The thing is this: A guitar is not a loudspeaker and a loudspeaker is not a guitar. So what happens when you cross the streams? Who knows? Let's go to the press release! The press release says:
While the musical character of some devices was often a happy coincidence, there is nothing unintentional about this new loudspeaker from Onkyo and Takamine.Nothing unintentional? What's so special about that? Isn't everything somehow intentional? Or is it the other way around? Sorry. Back to the press release:
The Onkyo D-TK10 is revolutionary because its designers consciously rejected the inert-box acoustics of conventional speaker cabinetry in favor of a freely-vibrating thin-wall enclosure based on high-end guitar construction.
My initial reaction to this is: Yikes! It's either revolutionary or stupid.
Or maybe it's neither. Both? A freely-vibrating loudspeaker? That's crazy-talk. Ay dios mio and oy vey. But why? What does the press release have to say about this?
The D-TK10 has thin walls that vibrate like a guitar body, adding depth and character to the music. Unlike conventional speakers, the Onkyo D-TK10 is not an impartial transducer. It sounds very accurate, yet it enhances the music in a way that must be heard to be appreciated.
Again, I wonder. I wonder: What's so special about this? I wonder: How many speaker designers would consider their babies impartial transducers? How many would consider them partial transducers? Hmm? And don't all or, if not all, I'd have to assume most speaker designers want their products to enhance the music in a certain way? And, by "enhance," I mean:
And beauty, as we all know, is in the eye of the tweeter. The woofer? Yes? No? I don't know. Would somebody help me out here? And hasn't this been done before? If not, I guess, then, that this D-TK10 speaker is revolutionary. And, by "revolutionary," I mean...

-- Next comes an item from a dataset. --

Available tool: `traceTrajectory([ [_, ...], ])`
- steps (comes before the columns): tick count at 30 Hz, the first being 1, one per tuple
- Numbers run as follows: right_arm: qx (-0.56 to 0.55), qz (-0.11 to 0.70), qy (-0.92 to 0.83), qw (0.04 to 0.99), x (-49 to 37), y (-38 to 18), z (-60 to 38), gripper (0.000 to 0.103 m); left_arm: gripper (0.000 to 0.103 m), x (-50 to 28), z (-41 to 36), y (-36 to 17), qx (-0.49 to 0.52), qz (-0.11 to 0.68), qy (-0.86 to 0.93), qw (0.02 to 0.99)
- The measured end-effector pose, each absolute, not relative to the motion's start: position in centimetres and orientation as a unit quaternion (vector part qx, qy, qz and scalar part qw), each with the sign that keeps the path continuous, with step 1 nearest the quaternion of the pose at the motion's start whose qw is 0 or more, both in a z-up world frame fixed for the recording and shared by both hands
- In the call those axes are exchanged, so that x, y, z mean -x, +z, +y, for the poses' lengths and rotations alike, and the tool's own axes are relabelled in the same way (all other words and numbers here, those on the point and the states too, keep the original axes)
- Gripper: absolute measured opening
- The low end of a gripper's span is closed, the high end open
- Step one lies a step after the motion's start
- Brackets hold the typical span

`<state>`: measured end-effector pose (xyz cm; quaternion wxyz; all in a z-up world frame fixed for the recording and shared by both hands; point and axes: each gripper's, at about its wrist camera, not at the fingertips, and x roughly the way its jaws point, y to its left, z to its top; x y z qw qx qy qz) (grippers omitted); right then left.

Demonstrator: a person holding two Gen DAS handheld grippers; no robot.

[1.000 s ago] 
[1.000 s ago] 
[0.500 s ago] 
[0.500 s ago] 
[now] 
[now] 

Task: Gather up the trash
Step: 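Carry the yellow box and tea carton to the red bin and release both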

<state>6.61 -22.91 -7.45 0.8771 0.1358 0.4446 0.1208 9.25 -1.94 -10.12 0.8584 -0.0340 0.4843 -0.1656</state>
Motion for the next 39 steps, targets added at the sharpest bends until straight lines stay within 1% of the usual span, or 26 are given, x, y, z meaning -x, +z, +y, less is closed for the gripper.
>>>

The Onkyo website claims that the D-TK10 is indeed "the world's first speaker to share design characteristics with an acoustic guitar." True or false, good or bad? I suppose I'm curious. Their retail price of $1999 puts them in direct competition with my beloved DeVore gibbons. Reason, perhaps, for me to play them. I mean: give them a listen.
There was absolutely nothing unintentional about this blog entry except, of course, for all that didn't occur to me. Thank you.